THE RAMPAGE AND THE KILLING
At about 8.30 am Saturday morning, the first attacks began to be launched against houses were Jews resided,[7] after a crowd of Arabs armed with staves, axes and knives appeared in the streets. The first location to be attacked was a large Jewish house on the main road. Two young boys were immediately killed, whereupon the mob entered the house and beat or stabbed the other occupants to death.
Cafferata appeared on the scene, gave orders to his constables to fire on the crowd and personally shot dead two of the attacking Arabs. While some dispersed, the rest managed to break through the pickets, shouting "on to the ghetto!" Requested reinforcements had not arrived in time. This later became the source of considerable acrimony.
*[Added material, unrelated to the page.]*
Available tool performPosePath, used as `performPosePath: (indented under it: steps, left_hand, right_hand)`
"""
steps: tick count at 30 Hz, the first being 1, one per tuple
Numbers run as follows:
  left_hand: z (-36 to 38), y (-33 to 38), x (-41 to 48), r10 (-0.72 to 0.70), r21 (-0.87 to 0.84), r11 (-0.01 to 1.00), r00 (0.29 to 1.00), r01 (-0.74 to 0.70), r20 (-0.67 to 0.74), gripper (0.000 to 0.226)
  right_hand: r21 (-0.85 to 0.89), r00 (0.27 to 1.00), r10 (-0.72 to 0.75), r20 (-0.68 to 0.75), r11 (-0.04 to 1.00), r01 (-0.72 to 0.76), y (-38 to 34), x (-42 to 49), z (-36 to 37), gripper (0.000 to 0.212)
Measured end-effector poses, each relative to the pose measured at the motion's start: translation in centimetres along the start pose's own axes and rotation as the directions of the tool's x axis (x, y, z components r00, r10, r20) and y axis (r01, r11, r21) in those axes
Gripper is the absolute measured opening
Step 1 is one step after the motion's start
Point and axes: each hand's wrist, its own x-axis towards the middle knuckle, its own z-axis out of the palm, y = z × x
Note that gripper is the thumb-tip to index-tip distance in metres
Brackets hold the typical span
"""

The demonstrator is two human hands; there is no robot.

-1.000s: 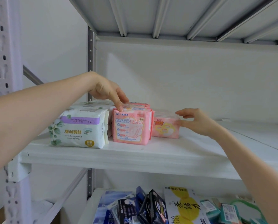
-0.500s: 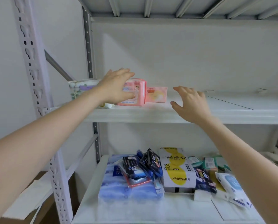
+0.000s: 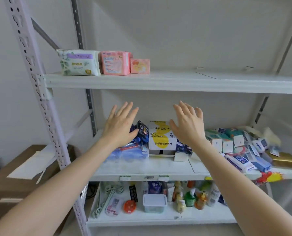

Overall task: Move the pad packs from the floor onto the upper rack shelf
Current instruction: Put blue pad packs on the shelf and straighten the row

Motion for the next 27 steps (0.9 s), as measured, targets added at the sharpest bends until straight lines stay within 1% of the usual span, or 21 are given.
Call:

According to a survivor, Aharon Reuven Bernzweig, "right after eight o'clock in the morning we heard screams. Arabs had begun breaking into Jewish homes. The screams pierced the heart of the heavens. We didn't know what to do… They were going from door to door, slaughtering everyone who was inside. The screams and the moans were terrible. People were crying Help! Help! But what could we do?" Soon after news of the first victim had spread, forty people assembled in the house of Eliezer Dan Slonim. Slonim, the son of the Rabbi of Hebron, was a member on the city council and a director of the Anglo-Palestine Bank. He had excellent relations with the British and the Arabs and those seeking refuge with him were confident they would come to no harm. When the mob approached his door, they offered to spare the Sephardi community if he would hand over all the Ashkenazi yeshiva students. He refused, saying "we are all one people," whereupon he was shot dead along with his wife and 4-year-old son.[24] From the contemporary Hebrew press it appears that the rioters targeted the Zionist community for their massacre. Four-fifths of the victims were Ashkenazi Jews, though some had deep roots in the town, yet a dozen Jews of eastern origin, Sephardim and Maghrebi, were also killed. Gershon Ben-Zion, for example, the Beit Hadassah Clinic pharmacist, a cripple who had served both Jews and Arabs for 4 decades, was killed together with his family: his daughter was raped and then murdered, and his wife's hands were cut off.
LOOTING DESTRUCTION AND DESECRATION
The attack was accompanied by wanton destruction and looting. A Jewish hospital, which had provided treatment for Arabs, was attacked and ransacked. Numerous Jewish synagogues were vandalised and desecrated. According to one account, Torah scrolls in casings of silver and gold were looted from the synagogues and manuscripts of great antiquity were pilfered from the library of Rabbi Judah Bibas. The library, founded in 1852, was partly burned and destroyed. In one instance, a rabbi who had saved a Torah scroll from a blazing synagogue, later died from his burns.